Exercise objective:
Pull out every line in the data that has the string "start" in it.

Dataset extract:
= = =

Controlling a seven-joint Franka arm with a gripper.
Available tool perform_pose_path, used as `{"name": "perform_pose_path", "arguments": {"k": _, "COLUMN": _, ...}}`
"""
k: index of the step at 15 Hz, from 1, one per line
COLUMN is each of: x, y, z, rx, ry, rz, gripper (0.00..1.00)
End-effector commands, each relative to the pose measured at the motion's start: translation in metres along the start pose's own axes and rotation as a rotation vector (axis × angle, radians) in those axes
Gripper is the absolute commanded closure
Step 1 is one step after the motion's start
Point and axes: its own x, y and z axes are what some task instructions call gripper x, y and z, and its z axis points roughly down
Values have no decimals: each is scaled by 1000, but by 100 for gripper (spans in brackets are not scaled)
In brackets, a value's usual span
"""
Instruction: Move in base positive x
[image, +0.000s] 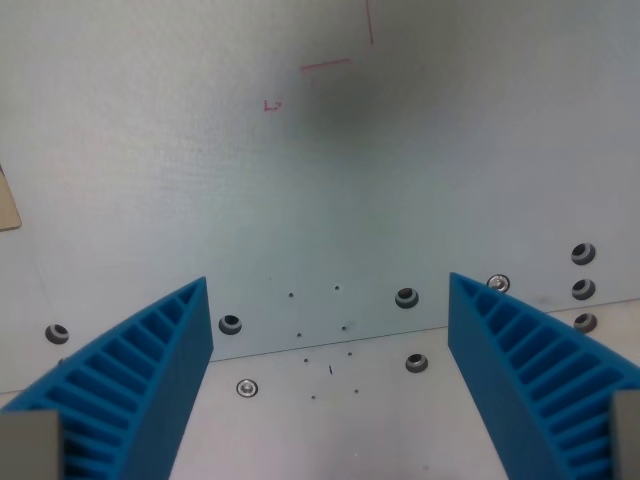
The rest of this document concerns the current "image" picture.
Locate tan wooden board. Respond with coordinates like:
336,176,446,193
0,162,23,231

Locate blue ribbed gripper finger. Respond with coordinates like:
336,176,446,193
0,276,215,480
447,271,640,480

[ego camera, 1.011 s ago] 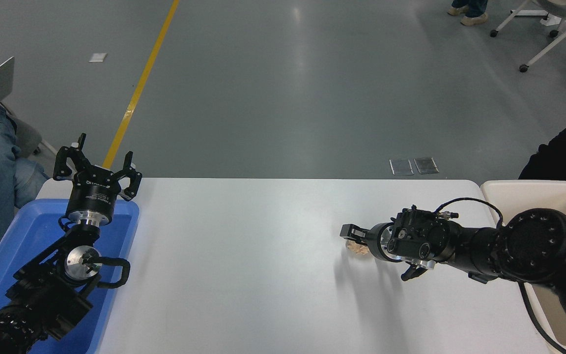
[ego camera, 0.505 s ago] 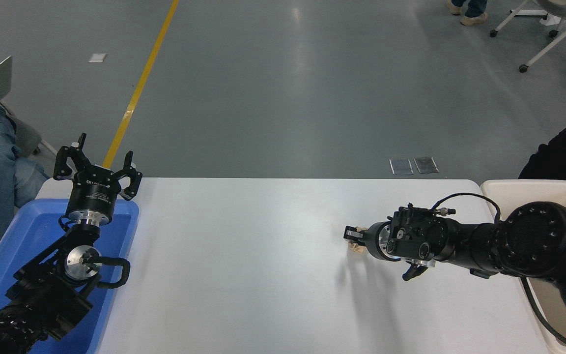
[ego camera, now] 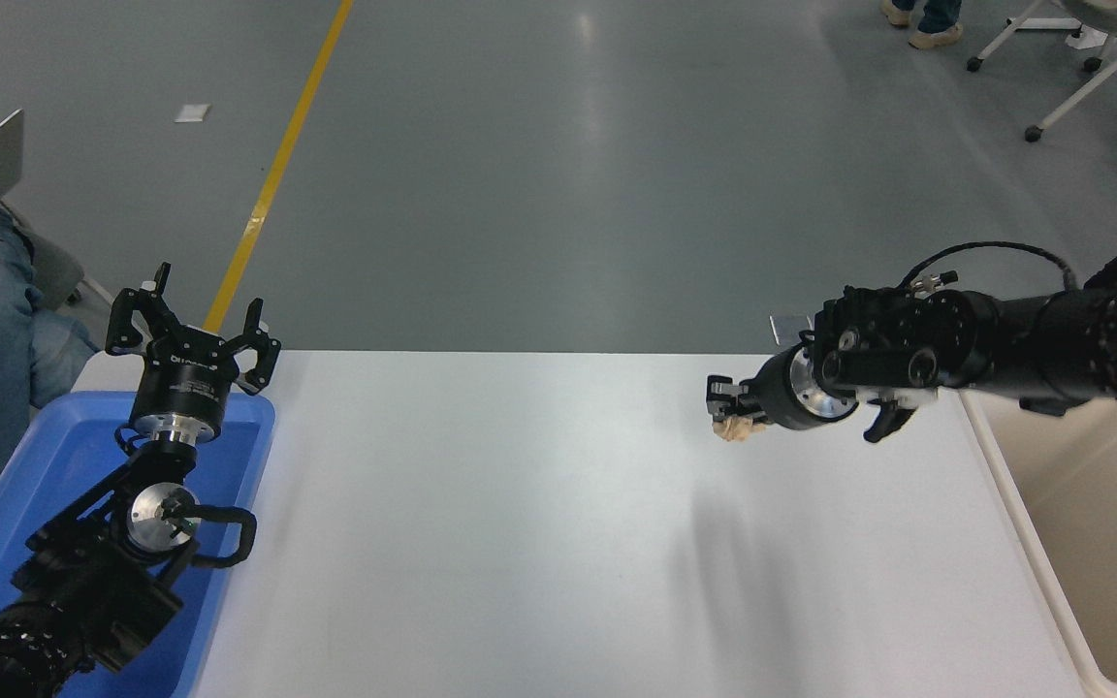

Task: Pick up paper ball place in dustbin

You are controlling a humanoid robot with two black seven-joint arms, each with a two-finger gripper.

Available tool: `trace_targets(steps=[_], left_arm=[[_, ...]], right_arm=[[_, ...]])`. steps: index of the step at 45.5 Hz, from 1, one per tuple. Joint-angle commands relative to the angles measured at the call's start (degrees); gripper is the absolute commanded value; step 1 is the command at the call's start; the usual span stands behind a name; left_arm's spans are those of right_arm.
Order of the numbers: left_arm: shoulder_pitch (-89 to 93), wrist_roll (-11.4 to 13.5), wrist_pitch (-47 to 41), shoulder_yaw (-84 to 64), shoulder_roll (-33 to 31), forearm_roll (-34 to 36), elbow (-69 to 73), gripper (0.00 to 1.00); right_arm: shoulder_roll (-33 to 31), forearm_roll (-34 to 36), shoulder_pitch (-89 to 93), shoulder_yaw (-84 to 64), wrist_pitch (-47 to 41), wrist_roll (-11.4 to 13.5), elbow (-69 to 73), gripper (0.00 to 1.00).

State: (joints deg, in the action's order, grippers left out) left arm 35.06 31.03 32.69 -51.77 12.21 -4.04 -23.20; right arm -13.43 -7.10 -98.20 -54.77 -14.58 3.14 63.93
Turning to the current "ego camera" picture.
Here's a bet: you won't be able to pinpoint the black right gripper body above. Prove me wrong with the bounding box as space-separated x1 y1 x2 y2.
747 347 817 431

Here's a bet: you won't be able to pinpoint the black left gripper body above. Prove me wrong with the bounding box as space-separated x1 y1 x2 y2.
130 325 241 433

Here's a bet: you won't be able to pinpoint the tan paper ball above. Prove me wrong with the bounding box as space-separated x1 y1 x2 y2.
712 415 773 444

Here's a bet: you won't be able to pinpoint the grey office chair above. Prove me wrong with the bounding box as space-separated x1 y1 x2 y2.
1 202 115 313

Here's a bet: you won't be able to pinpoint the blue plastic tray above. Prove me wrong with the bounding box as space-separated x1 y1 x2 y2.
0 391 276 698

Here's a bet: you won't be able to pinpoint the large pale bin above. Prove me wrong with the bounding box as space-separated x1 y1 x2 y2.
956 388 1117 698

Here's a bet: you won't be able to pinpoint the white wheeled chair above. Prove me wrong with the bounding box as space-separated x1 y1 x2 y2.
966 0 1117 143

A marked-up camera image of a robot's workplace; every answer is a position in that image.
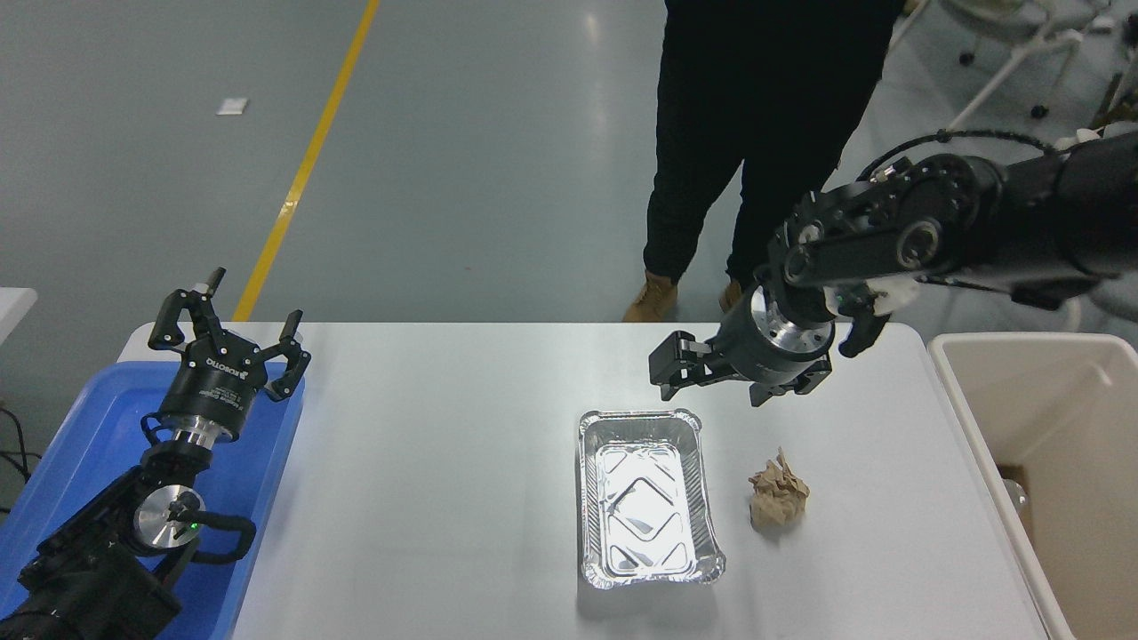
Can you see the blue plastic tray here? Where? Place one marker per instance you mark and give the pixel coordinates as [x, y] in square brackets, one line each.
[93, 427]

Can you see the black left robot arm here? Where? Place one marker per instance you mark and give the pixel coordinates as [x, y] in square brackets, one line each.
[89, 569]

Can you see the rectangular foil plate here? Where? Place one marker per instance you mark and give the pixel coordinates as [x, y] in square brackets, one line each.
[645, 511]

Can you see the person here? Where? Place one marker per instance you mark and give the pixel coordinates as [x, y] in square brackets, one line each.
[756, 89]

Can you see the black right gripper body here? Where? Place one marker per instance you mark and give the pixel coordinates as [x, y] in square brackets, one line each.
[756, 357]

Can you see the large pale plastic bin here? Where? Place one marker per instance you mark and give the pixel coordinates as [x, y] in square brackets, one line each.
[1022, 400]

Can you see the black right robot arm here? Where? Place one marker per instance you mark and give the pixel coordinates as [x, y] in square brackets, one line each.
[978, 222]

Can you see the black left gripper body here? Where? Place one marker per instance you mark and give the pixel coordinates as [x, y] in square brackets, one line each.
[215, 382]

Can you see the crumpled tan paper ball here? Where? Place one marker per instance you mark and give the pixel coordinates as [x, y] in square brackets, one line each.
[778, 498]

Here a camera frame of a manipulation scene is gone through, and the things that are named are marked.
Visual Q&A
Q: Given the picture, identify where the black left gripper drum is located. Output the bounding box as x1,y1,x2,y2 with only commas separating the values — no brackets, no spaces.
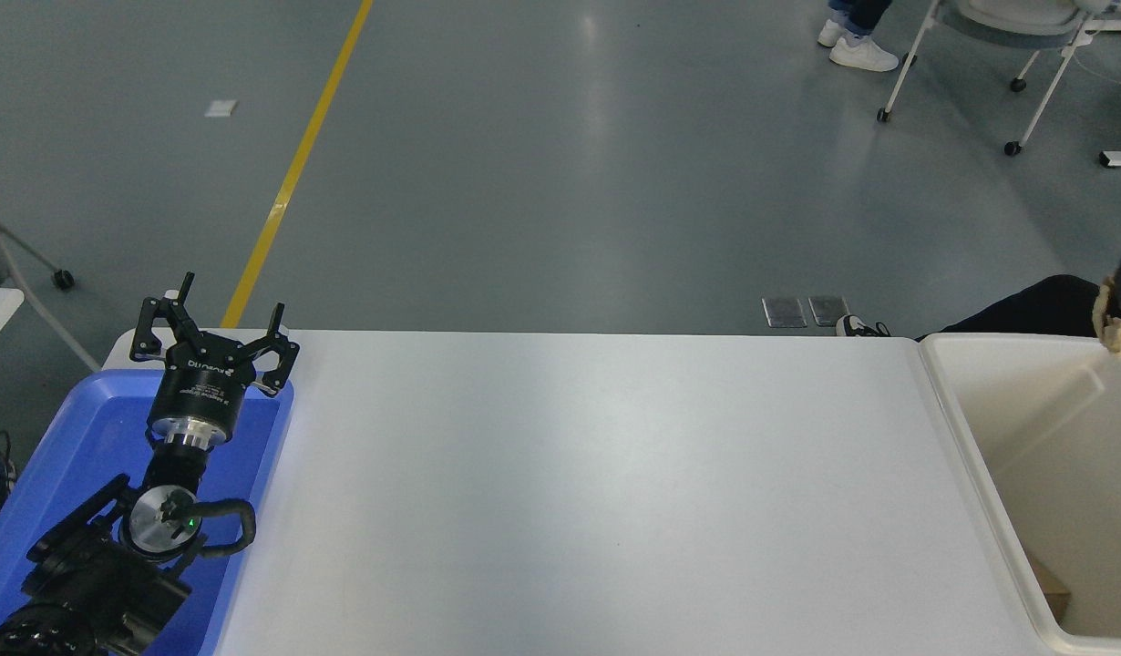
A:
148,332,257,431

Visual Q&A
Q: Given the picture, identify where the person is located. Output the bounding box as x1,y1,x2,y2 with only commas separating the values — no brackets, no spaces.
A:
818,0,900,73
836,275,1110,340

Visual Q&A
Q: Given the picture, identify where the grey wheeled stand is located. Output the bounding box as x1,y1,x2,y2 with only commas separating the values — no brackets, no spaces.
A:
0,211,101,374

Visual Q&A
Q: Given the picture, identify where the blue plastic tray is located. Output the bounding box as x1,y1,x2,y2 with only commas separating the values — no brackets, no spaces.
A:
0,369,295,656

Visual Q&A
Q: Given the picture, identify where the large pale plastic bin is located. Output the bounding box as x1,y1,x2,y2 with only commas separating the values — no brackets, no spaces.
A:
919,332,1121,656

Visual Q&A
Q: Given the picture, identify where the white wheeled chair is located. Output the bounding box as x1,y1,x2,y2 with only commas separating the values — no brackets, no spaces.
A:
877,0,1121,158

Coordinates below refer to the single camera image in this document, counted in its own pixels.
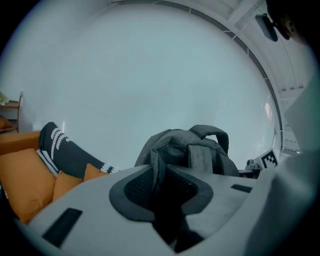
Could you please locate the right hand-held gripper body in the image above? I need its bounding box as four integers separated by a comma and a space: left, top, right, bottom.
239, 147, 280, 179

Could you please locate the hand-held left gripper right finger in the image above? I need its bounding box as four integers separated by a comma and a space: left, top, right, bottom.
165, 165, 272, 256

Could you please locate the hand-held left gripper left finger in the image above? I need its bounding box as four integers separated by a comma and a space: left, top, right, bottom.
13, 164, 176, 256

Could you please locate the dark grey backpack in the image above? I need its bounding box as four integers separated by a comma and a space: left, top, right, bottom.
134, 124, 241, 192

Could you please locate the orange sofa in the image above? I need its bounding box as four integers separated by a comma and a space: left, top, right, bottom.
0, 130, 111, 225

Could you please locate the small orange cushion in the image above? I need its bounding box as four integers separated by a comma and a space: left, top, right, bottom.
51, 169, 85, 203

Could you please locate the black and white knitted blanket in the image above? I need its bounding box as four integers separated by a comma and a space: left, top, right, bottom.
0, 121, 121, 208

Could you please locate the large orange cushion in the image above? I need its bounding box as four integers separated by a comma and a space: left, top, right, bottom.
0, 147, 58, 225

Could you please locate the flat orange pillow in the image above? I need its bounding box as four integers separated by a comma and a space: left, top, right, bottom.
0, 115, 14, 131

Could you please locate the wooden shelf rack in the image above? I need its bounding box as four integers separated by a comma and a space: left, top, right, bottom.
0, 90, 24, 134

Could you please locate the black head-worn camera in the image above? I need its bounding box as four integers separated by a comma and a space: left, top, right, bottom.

= = =

Task answer:
End-effector commands, each relative to the pose measured at the motion's start: translation in metres along the start pose's own axes and rotation as a rotation vector (axis × angle, radians) in those axes
Step 1 is one step after the motion's start
Available tool: `trace_targets(steps=[_], left_arm=[[_, ...]], right_arm=[[_, ...]])`. steps: index of the step at 45.5 Hz, from 1, one per tuple. Joint-angle commands relative to the angles measured at the call's start (degrees); gripper is the absolute commanded value; step 1 is the command at the call's start; the usual span stands behind a name; left_arm's spans are those of right_arm.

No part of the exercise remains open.